** Data excerpt **
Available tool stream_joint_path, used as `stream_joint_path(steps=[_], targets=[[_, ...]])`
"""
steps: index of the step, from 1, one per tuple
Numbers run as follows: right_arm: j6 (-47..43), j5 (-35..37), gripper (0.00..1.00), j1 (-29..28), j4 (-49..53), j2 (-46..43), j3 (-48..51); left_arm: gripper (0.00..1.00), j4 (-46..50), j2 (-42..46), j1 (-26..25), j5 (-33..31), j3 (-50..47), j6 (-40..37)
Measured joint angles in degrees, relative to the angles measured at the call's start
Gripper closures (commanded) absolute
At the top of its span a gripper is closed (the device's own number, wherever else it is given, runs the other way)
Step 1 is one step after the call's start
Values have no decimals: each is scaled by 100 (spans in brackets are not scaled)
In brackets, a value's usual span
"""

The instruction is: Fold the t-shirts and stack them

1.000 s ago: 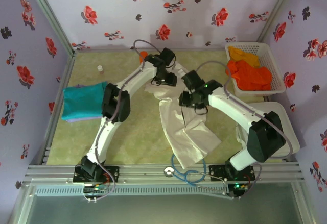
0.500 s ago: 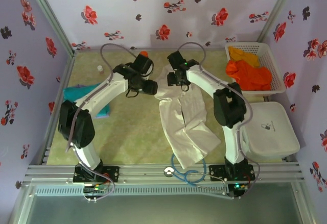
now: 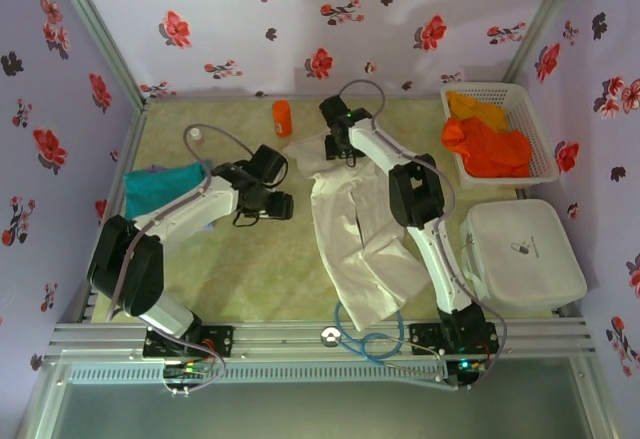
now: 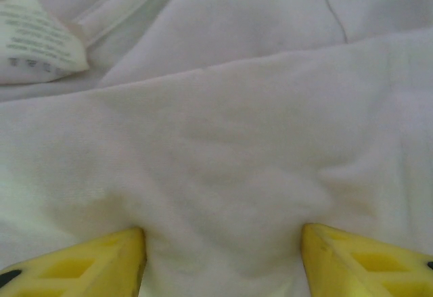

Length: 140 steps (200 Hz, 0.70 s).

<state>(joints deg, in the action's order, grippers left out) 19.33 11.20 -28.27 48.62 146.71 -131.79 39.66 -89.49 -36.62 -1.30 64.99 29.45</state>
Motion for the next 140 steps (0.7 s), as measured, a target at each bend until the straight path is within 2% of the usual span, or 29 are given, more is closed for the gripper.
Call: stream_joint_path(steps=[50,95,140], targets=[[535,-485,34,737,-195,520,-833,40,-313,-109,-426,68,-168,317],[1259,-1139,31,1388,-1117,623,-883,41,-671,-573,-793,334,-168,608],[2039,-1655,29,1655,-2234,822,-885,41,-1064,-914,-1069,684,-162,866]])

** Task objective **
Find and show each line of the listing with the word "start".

** Exercise answer **
Measured joint angles in degrees, relative to the angles measured at the call's start
Step 1 is one step after the call's start

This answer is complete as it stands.